Going through the data below, please show each line containing the string "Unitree".
+--
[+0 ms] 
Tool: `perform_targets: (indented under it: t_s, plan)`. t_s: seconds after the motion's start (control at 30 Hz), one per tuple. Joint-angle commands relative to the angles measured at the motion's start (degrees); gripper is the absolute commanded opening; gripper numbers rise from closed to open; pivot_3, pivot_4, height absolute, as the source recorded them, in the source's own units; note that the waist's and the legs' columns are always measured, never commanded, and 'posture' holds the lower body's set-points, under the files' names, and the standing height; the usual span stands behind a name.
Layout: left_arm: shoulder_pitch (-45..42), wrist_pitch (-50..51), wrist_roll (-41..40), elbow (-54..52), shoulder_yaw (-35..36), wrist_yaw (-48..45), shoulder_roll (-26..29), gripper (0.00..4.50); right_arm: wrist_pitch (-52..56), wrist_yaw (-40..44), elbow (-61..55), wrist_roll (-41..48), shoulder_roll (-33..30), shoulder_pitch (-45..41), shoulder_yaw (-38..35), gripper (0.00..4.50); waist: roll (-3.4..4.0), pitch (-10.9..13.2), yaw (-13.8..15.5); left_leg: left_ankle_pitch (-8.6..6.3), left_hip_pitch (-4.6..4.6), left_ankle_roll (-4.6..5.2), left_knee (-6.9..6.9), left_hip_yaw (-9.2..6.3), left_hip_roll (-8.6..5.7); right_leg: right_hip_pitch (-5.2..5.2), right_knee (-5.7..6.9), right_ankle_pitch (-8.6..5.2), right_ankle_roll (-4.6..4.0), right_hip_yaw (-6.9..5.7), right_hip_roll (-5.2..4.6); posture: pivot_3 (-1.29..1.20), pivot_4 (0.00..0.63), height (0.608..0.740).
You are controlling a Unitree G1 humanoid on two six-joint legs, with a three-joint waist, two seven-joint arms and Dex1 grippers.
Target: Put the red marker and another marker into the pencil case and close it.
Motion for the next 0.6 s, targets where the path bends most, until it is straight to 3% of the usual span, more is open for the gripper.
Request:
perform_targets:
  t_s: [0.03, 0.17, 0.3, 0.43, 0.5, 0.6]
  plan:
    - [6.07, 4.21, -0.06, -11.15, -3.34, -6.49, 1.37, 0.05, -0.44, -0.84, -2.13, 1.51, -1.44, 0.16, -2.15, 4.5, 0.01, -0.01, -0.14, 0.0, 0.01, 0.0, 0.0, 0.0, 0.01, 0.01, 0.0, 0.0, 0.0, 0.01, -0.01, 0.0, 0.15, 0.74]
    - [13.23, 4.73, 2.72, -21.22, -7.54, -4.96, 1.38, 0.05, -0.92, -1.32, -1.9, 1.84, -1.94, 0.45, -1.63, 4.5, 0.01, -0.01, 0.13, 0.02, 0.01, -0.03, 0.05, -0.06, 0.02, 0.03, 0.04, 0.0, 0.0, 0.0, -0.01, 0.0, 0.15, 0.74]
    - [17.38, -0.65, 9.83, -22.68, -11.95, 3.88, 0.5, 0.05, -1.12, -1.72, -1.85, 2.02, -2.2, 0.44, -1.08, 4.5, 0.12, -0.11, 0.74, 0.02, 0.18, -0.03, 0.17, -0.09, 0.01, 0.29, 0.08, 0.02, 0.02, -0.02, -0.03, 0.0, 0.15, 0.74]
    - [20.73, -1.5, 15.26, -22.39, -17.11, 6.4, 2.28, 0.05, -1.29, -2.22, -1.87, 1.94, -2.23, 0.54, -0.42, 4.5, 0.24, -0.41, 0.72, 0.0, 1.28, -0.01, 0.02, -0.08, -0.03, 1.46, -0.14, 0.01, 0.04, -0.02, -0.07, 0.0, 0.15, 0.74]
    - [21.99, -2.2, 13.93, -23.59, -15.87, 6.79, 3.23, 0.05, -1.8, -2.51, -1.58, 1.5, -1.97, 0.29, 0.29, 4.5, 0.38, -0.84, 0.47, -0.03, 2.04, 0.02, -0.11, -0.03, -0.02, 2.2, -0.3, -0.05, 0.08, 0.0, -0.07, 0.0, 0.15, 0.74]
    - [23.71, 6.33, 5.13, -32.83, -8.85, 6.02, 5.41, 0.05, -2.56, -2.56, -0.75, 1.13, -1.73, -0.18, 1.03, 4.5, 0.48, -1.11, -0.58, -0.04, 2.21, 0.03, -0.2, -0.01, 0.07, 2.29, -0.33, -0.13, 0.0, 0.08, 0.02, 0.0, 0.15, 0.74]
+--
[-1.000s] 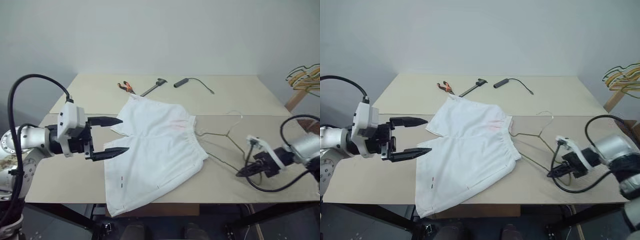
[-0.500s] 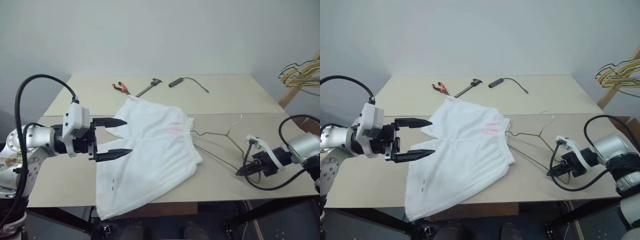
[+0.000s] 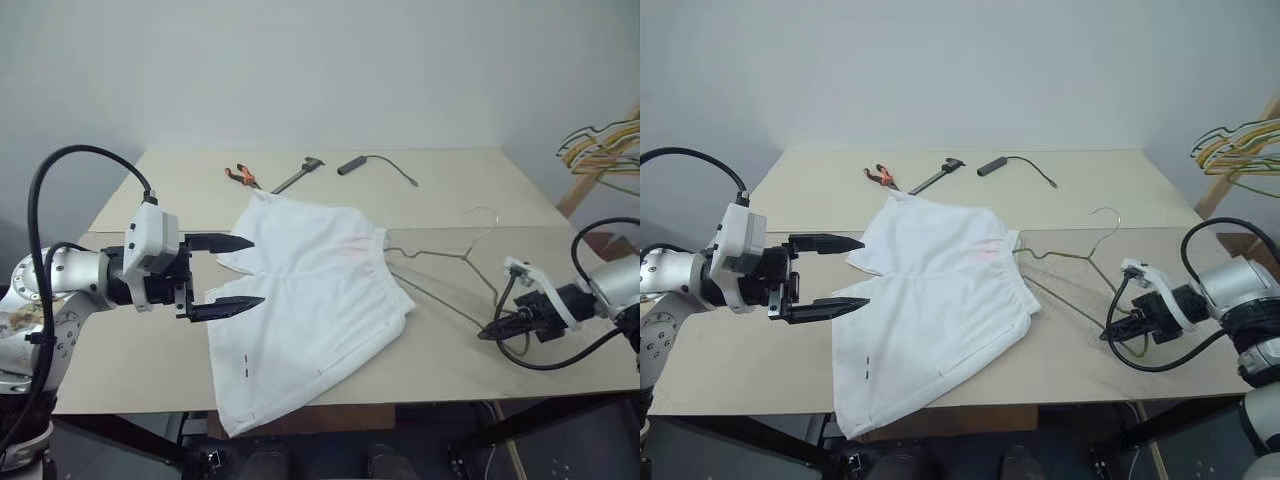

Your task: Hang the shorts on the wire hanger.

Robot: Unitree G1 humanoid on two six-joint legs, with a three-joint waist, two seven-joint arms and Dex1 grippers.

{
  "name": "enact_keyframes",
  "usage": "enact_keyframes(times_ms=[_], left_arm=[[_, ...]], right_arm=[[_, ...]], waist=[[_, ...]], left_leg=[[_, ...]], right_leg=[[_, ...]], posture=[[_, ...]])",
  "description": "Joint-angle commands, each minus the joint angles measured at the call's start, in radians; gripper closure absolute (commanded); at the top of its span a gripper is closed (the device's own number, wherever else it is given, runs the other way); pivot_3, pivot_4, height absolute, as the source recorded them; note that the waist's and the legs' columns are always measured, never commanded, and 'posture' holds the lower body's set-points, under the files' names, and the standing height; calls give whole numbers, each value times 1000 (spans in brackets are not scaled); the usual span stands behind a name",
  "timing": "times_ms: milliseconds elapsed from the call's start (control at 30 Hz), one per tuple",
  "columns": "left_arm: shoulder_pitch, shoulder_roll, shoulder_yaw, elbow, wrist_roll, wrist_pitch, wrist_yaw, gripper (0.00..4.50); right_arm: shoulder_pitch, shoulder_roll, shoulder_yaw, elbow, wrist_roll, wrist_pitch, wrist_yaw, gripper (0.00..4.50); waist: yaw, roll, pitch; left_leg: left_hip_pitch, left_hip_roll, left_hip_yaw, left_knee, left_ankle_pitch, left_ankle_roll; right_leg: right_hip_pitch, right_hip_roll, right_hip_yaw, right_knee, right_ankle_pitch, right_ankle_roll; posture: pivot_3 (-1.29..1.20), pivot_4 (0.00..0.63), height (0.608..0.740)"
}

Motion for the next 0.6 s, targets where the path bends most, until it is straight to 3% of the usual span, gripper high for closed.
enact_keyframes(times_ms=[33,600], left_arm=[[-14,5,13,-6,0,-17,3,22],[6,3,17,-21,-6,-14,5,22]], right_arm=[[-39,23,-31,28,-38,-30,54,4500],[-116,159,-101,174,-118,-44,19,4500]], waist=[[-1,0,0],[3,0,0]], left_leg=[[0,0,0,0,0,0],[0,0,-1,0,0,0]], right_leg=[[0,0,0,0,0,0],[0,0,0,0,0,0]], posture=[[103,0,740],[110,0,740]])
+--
■ Exercise answer
You are controlling a Unitree G1 humanoid on two six-joint legs, with a three-joint waist, two seven-joint arms and Dex1 grippers.
Robot: Unitree G1 humanoid on two six-joint legs, with a three-joint waist, two seven-joint arms and Dex1 grippers.

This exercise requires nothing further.